EXERCISE OBJECTIVE -
Which lines hold the string "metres"? Copy each of them from the material below.
----- DATASET EXCERPT -----
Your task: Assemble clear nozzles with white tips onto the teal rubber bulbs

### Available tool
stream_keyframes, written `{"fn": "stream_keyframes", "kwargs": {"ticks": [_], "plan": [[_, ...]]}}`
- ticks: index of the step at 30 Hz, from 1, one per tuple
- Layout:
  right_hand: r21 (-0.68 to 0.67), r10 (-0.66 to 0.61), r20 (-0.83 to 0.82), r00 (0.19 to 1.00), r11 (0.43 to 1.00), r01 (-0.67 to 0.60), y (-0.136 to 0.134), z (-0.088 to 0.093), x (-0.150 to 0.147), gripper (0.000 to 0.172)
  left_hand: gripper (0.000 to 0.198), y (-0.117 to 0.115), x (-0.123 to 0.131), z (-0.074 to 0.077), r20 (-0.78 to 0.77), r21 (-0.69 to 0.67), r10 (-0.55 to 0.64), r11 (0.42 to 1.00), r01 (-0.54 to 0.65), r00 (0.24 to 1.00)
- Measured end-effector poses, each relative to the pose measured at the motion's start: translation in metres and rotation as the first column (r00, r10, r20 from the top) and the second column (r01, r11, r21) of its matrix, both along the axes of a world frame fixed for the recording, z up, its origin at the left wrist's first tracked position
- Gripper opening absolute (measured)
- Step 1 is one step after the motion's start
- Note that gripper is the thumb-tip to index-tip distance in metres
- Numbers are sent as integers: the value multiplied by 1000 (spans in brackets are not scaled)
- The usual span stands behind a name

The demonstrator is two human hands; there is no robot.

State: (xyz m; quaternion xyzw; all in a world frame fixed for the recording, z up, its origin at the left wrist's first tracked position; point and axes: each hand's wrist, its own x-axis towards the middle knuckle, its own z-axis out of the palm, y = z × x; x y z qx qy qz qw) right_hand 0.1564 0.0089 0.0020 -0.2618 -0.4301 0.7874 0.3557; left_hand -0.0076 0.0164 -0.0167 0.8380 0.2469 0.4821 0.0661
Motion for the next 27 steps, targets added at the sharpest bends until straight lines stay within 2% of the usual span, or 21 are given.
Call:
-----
WORKED SOLUTION -
- Measured end-effector poses, each relative to the pose measured at the motion's start: translation in metres and rotation as the first column (r00, r10, r20 from the top) and the second column (r01, r11, r21) of its matrix, both along the axes of a world frame fixed for the recording, z up, its origin at the left wrist's first tracked position
- Note that gripper is the thumb-tip to index-tip distance in metres

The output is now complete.